The goal is to restate all of the records below word for word.

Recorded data

---

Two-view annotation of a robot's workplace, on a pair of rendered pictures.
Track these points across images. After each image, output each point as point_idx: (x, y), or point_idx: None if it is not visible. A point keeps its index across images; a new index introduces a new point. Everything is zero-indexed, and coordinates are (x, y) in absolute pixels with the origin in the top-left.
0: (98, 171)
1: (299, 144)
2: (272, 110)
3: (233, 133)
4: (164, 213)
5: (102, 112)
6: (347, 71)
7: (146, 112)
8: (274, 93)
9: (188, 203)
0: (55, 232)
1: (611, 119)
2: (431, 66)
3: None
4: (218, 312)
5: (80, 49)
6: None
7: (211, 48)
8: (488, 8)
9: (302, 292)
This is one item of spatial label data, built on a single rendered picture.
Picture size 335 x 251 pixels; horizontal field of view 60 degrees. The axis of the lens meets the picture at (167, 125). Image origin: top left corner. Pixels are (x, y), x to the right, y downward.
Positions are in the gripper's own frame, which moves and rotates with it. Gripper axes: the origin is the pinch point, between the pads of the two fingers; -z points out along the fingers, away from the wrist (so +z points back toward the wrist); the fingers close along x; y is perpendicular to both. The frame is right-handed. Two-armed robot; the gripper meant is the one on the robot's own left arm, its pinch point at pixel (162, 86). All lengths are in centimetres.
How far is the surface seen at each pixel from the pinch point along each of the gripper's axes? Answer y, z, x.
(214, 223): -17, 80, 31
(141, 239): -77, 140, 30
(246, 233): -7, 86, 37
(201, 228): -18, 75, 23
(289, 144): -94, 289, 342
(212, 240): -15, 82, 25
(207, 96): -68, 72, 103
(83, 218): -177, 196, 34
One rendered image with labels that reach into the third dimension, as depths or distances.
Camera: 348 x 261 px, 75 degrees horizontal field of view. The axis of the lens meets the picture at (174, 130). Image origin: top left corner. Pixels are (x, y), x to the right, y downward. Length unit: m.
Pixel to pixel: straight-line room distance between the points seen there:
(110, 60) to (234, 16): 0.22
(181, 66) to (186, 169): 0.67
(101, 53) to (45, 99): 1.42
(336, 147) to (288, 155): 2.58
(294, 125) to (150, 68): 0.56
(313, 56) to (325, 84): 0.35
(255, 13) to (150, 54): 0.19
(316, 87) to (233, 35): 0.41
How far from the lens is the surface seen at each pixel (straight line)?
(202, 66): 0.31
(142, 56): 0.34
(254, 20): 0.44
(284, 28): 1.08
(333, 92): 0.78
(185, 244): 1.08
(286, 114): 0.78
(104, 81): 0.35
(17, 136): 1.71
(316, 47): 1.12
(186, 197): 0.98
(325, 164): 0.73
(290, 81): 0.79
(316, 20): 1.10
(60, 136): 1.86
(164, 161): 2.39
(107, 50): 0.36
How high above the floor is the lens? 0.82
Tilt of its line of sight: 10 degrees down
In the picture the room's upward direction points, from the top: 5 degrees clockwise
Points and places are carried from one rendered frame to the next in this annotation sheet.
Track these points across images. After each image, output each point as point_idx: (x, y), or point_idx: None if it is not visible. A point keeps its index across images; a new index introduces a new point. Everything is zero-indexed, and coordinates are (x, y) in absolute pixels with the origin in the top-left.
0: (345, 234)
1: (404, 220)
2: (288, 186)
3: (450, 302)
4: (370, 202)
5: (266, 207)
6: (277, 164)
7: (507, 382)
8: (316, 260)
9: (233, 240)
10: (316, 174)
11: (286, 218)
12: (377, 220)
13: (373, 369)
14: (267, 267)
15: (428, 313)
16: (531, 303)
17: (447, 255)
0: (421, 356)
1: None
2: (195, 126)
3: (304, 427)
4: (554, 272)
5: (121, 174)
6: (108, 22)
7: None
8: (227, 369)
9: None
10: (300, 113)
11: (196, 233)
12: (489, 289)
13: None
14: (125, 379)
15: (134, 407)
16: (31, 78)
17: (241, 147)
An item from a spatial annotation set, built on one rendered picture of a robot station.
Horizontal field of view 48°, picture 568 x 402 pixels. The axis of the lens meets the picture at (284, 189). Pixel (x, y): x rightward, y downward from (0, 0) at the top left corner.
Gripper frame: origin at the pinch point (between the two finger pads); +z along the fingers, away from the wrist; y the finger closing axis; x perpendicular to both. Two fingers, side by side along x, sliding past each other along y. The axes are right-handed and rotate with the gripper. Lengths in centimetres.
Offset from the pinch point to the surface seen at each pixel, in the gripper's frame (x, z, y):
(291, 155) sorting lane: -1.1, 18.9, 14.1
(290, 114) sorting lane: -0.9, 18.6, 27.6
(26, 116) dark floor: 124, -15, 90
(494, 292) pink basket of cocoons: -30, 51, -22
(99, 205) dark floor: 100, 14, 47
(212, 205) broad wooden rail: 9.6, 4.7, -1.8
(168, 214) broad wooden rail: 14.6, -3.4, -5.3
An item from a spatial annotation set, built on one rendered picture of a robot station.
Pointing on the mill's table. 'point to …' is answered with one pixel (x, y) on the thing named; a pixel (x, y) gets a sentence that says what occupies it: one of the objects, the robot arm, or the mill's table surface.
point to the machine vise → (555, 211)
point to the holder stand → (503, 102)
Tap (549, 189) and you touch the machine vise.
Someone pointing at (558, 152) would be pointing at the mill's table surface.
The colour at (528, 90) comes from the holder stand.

---

Final answer ::
Two-view annotation of a robot's workplace, on a pair of rendered pictures.
Track these points across images. After each image, output each point as point_idx: (x, y), or point_idx: None if it is not visible. A point keeps its index across images; a new index introduces a new point. Everything is zero-indexed, and coordinates are (x, y) in absolute pixels with the origin in the top-left.
0: (98, 171)
1: (299, 144)
2: (272, 110)
3: (233, 133)
4: (164, 213)
5: (102, 112)
6: (347, 71)
7: (146, 112)
8: (274, 93)
9: (188, 203)
0: (55, 232)
1: (611, 119)
2: (431, 66)
3: None
4: (218, 312)
5: (80, 49)
6: None
7: (211, 48)
8: (488, 8)
9: (302, 292)
This is one item of spatial label data, built on a single rendered picture.
Picture size 335 x 251 pixels; horizontal field of view 60 degrees. The axis of the lens meets the picture at (167, 125). Image origin: top left corner. Pixels are (x, y), x to the right, y downward.
Positions are in the gripper's own frame, which moves and rotates with it. Gripper axes: the origin is the pinch point, between the pads of the two fingers; -z points out along the fingers, away from the wrist (so +z points back toward the wrist); the fingers close along x; y is perpendicular to both. The frame is right-handed. Two-armed robot; the gripper meant is the one on the robot's own left arm, its pinch point at pixel (162, 86). All lengths are in centimetres.
How far is the surface seen at each pixel from the pinch point along each of the gripper's axes? Answer y, z, x.
(214, 223): -17, 80, 31
(141, 239): -77, 140, 30
(246, 233): -7, 86, 37
(201, 228): -18, 75, 23
(289, 144): -94, 289, 342
(212, 240): -15, 82, 25
(207, 96): -68, 72, 103
(83, 218): -177, 196, 34
One rendered image with labels that reach into the third dimension, as depths or distances.
Camera: 348 x 261 px, 75 degrees horizontal field of view. The axis of the lens meets the picture at (174, 130). Image origin: top left corner. Pixels are (x, y), x to the right, y downward. Length unit: m.
Pixel to pixel: straight-line room distance between the points seen there:
(110, 60) to (234, 16): 0.22
(181, 66) to (186, 169): 0.67
(101, 53) to (45, 99): 1.42
(336, 147) to (288, 155): 2.58
(294, 125) to (150, 68): 0.56
(313, 56) to (325, 84): 0.35
(255, 13) to (150, 54): 0.19
(316, 87) to (233, 35): 0.41
How far from the lens is the surface seen at each pixel (straight line)?
(202, 66): 0.31
(142, 56): 0.34
(254, 20): 0.44
(284, 28): 1.08
(333, 92): 0.78
(185, 244): 1.08
(286, 114): 0.78
(104, 81): 0.35
(17, 136): 1.71
(316, 47): 1.12
(186, 197): 0.98
(325, 164): 0.73
(290, 81): 0.79
(316, 20): 1.10
(60, 136): 1.86
(164, 161): 2.39
(107, 50): 0.36
How high above the floor is the lens? 0.82
Tilt of its line of sight: 10 degrees down
In the picture the room's upward direction points, from the top: 5 degrees clockwise
Points and places are carried from one rendered frame to the next in this annotation sheet.
Track these points across images. After each image, output each point as point_idx: (x, y), or point_idx: None if it is not visible. A point keeps its index across images; a new index introduces a new point. Everything is zero-indexed, and coordinates are (x, y) in absolute pixels with the origin in the top-left.
0: (345, 234)
1: (404, 220)
2: (288, 186)
3: (450, 302)
4: (370, 202)
5: (266, 207)
6: (277, 164)
7: (507, 382)
8: (316, 260)
9: (233, 240)
10: (316, 174)
11: (286, 218)
12: (377, 220)
13: (373, 369)
14: (267, 267)
15: (428, 313)
16: (531, 303)
17: (447, 255)
0: (421, 356)
1: None
2: (195, 126)
3: (304, 427)
4: (554, 272)
5: (121, 174)
6: (108, 22)
7: None
8: (227, 369)
9: None
10: (300, 113)
11: (196, 233)
12: (489, 289)
13: None
14: (125, 379)
15: (134, 407)
16: (31, 78)
17: (241, 147)
An item from a spatial annotation set, built on one rendered picture of a robot station.
Horizontal field of view 48°, picture 568 x 402 pixels. The axis of the lens meets the picture at (284, 189). Pixel (x, y): x rightward, y downward from (0, 0) at the top left corner.
Gripper frame: origin at the pinch point (between the two finger pads); +z along the fingers, away from the wrist; y the finger closing axis; x perpendicular to both. Two fingers, side by side along x, sliding past each other along y. The axes are right-handed and rotate with the gripper. Lengths in centimetres.
Offset from the pinch point to the surface seen at each pixel, in the gripper's frame (x, z, y):
(291, 155) sorting lane: -1.1, 18.9, 14.1
(290, 114) sorting lane: -0.9, 18.6, 27.6
(26, 116) dark floor: 124, -15, 90
(494, 292) pink basket of cocoons: -30, 51, -22
(99, 205) dark floor: 100, 14, 47
(212, 205) broad wooden rail: 9.6, 4.7, -1.8
(168, 214) broad wooden rail: 14.6, -3.4, -5.3
An item from a spatial annotation set, built on one rendered picture of a robot station.
Pointing on the mill's table. 'point to …' is answered with one pixel (x, y) on the thing named; a pixel (x, y) gets a sentence that says what occupies it: one of the objects, the robot arm, or the mill's table surface.
point to the machine vise → (555, 211)
point to the holder stand → (503, 102)
Tap (549, 189) and you touch the machine vise.
Someone pointing at (558, 152) would be pointing at the mill's table surface.
The colour at (528, 90) comes from the holder stand.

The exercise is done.